Les matières premières peuvent également
être fournies par le client. Le cas se présente généralement lorsqu’il y a un chasseur
dans la famille... Le matériel qu’il emporte
se limite à ses couteaux et à une ou deux
casseroles de secours. Le repas se mitonne
ainsi sereinement jusqu’à l’arrivée des
convives. La maîtresse de maison aura eu
tout le temps de dresser la table et pourra
se mettre les pieds sous la table. Le chef
assure aussi le service et annonce les plats.
Il se fait aider par un maître d’hôtel lorsque
le nombre de convives l’exige. “La maîtresse de maison est parfois désorientée car
elle n’a plus à s’activer”, confie le chef.
“Je n’ai pas la pression des guides et je
suis plus près des clients. Le retour est à
la fois plus simple et plus direct. J’ai le
sentiment d’être partie intégrante de la
fête. Dans un restaurant le contact est
plus lointain et limité.” Paul Bocuse, parrain et mentor de toute une génération de
chefs, est souvent célébré pour les avoir
fait sortir de l’anonymat de leur cuisine.
Il n’avait sans doute pas imaginé qu’ils
iraient dans celle des autres...
3
Laurent Gotti
Photographies : Lionel Georgeot
Combien ça coûte ?
Il faut compter, au total, entre 35 et 60 € par personne (20 couverts maximum)

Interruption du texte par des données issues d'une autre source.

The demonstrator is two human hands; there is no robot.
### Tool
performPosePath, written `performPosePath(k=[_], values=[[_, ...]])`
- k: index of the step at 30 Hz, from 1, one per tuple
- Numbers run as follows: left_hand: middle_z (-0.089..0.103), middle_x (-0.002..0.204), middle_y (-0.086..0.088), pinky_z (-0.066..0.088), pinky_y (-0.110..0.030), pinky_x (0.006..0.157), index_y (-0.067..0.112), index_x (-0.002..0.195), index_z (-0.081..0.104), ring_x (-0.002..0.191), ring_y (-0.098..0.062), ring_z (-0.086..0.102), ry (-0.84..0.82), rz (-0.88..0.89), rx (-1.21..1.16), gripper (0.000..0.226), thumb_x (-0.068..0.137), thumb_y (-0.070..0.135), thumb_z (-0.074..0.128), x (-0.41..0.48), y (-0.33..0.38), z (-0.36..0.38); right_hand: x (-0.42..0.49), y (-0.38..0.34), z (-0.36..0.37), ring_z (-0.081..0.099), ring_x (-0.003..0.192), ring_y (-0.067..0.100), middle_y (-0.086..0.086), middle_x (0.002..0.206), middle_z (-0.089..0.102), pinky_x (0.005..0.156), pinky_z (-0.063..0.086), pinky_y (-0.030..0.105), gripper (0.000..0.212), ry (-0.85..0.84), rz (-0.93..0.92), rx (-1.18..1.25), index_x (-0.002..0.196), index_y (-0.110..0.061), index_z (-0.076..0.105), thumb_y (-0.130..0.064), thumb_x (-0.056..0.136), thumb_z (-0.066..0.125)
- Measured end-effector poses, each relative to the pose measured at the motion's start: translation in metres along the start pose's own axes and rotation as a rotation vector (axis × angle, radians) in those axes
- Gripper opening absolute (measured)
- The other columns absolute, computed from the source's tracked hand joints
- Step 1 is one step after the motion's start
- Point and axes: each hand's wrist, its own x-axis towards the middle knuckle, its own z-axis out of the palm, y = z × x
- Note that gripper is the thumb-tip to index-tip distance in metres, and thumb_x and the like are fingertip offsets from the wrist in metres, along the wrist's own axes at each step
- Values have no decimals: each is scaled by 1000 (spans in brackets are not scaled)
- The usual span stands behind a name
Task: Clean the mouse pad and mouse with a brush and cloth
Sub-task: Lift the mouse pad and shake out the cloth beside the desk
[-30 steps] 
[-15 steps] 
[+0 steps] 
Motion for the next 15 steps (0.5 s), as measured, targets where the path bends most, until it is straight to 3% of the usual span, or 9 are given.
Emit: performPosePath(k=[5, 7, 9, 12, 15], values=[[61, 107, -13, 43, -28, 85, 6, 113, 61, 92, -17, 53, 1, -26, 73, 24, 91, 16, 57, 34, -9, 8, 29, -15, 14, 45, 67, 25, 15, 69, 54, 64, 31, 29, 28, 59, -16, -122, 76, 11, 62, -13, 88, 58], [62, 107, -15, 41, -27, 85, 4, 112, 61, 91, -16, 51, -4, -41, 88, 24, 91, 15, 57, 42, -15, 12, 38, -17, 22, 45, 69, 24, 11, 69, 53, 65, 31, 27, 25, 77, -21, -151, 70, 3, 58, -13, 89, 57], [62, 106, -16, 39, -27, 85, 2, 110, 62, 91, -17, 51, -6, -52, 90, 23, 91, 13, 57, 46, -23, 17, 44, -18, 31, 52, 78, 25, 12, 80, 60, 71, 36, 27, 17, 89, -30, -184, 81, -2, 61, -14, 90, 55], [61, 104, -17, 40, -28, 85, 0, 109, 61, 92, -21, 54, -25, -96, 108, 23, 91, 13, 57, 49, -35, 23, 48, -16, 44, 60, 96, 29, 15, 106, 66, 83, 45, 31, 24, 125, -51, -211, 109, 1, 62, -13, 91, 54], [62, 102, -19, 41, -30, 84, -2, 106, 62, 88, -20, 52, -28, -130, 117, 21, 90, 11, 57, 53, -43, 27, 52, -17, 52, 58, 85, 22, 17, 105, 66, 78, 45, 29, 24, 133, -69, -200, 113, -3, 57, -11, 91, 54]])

pour faire venir Jean-Paul Thibert à la maison. À qualité égale dans l'assiette,
les tarifs sont un peu moins chers ou comparables à ceux pratiqués en restauration traditionnelle. Jean-Paul Thibert facture son travail à l'heure (38 € charges
comprises). Les déplacements sont compris dans ses heures travaillées. Sa prestation peut être rémunérée en chèque emploi service et donc bénéficier des avantages fiscaux associés à cette formule. Les produits sont facturés à prix coûtant.
Pour les vins, le client a bien sûr la possibilité de les fournir lui-même. Jean-Paul
Thibert en propose également (issus de la cave de son ex-restaurant). De très belles
références (Comtes Lafon, Roumier, Mortet, Clos de Tart, etc.) à prix modérés.
Son rayon d'action se limite à deux heures de route autour de Dijon.